Engineering

Fail Fast and Fail Often: Handling API Errors at Scale

Akshay Nathan
August 15, 2019

At Monolist, we’re building the software engineer’s ideal inbox. Our users depend on us to surface all relevant and actionable tasks and context across all the tools and services they use. For a typical engineer, this includes emails, outstanding Slack messages, Github pull requests, and Jira issues or Asana tasks.

To do this, we make millions of API requests each day, spread over a dozen different services. These requests are made via ruby code running on multiple Sidekiq job processing containers across many hosts. (The following post uses Ruby and Sidekiq as examples, but the learnings are relevant to any language and job processing framework.)

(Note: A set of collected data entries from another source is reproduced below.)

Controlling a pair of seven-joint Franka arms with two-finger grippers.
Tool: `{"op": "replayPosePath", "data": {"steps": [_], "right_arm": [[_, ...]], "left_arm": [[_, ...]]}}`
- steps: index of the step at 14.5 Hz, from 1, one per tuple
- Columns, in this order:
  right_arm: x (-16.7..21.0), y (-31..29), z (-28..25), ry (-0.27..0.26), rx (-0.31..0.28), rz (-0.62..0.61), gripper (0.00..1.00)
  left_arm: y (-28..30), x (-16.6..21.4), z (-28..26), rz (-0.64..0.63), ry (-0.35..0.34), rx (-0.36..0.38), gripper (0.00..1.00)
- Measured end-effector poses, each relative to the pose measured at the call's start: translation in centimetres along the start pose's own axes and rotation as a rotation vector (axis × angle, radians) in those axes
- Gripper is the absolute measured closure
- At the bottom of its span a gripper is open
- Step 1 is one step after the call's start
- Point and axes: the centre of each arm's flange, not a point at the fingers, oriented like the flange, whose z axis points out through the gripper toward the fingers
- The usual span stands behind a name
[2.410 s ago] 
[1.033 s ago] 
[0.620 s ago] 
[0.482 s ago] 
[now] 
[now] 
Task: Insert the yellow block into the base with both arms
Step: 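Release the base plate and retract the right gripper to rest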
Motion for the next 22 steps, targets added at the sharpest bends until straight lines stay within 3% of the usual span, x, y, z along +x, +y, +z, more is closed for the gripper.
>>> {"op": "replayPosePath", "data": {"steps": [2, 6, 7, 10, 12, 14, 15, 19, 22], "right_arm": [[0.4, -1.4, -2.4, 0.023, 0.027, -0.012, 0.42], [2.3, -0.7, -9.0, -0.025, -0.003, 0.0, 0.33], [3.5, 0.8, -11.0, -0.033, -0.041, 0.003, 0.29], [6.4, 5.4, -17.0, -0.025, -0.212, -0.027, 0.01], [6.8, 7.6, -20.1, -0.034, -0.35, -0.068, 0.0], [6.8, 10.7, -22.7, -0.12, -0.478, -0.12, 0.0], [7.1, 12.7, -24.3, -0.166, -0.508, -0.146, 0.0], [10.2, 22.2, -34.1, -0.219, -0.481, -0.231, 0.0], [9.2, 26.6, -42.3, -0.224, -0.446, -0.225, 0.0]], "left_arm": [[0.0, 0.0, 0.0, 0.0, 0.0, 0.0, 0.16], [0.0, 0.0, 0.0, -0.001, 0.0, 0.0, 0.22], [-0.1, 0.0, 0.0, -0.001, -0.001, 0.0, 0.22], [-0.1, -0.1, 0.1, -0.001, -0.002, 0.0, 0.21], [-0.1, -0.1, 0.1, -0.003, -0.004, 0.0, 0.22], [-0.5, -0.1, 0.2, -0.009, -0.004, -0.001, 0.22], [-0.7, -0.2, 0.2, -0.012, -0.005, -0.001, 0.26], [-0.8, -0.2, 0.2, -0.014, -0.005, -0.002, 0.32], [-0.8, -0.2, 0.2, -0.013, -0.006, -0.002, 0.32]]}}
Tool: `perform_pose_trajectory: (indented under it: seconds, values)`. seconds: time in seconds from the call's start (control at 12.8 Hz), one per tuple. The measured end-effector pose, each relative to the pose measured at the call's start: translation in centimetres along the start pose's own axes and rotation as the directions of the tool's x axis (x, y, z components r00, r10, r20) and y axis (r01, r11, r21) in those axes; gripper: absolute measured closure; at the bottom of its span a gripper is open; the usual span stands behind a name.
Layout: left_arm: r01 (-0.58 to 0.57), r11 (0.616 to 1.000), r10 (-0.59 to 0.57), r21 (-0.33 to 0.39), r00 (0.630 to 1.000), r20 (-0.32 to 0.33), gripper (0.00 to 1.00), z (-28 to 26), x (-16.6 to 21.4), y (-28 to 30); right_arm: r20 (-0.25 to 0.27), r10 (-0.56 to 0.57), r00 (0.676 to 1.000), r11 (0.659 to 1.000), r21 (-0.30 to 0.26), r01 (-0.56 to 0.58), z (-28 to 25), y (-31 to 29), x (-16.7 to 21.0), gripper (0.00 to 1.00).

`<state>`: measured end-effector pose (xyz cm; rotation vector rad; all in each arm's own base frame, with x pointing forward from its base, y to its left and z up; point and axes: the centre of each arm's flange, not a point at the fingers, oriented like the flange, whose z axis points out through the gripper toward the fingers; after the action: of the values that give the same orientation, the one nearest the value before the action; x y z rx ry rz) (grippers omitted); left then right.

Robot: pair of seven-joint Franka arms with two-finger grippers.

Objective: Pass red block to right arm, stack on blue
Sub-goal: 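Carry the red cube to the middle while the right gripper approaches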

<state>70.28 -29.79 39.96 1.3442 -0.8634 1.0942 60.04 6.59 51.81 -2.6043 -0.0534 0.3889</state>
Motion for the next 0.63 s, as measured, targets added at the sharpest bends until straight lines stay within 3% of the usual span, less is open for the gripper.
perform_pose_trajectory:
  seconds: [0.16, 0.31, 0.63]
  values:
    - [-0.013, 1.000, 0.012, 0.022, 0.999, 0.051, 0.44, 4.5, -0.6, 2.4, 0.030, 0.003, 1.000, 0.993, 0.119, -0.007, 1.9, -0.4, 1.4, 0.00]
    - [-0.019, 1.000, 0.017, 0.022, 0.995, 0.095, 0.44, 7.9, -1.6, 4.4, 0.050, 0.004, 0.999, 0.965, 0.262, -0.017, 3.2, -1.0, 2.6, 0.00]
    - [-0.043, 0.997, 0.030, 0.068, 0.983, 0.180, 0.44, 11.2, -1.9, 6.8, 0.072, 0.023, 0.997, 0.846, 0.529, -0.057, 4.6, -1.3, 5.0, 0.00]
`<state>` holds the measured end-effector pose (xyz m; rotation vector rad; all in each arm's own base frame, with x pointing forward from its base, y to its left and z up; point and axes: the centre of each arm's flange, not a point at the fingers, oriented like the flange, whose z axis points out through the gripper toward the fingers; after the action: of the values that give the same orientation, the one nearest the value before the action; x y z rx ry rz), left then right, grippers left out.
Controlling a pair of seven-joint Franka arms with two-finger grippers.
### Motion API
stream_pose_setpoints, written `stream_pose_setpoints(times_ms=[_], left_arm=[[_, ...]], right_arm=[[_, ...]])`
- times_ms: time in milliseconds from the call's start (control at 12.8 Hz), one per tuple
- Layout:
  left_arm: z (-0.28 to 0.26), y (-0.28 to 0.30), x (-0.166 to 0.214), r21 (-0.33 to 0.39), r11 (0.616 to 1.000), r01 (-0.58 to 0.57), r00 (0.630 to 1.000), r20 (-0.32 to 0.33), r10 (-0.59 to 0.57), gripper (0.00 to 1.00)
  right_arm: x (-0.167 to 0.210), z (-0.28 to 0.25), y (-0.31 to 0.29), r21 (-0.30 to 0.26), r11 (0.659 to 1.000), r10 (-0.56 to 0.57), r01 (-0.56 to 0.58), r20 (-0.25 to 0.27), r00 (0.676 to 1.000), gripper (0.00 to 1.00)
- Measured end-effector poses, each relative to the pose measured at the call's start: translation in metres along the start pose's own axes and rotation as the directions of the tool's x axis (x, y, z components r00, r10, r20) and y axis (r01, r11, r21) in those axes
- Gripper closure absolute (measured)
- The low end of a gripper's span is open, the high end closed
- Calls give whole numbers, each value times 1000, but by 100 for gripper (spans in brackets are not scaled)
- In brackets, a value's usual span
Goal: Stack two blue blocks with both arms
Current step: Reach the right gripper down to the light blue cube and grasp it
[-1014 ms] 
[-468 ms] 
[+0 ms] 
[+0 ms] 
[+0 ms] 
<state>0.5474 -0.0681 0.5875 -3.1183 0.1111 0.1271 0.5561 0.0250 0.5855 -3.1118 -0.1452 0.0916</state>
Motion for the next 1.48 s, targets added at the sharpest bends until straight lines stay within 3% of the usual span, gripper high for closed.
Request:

As these requests succeed, much more processing has to occur to decide which data is relevant to the user, and how to present it to them. In the process of building Monolist, we’ve learned a lot about how to do this scalably, which is probably a good topic for another blog post. In this post, however, I want to share our learnings about what to do with the 100,000 requests that fail each day.

Retry early but retry correctly

When working with APIs, we generally see two classes of errors: Ephemeral errors are errors that may not occur when repeating the same request some time in the future. In contrast, persistent errors will consistently happen on each subsequent request. A connection timeout, for example, is an ephemeral error which will likely be resolved on retry. A 401 error, however, is probably indicative that a user is not authenticated and will not get automatically resolved.

Generally, persistent errors require us to change our business logic to make successful requests, while ephemeral errors will succeed on the next retry with no intervention.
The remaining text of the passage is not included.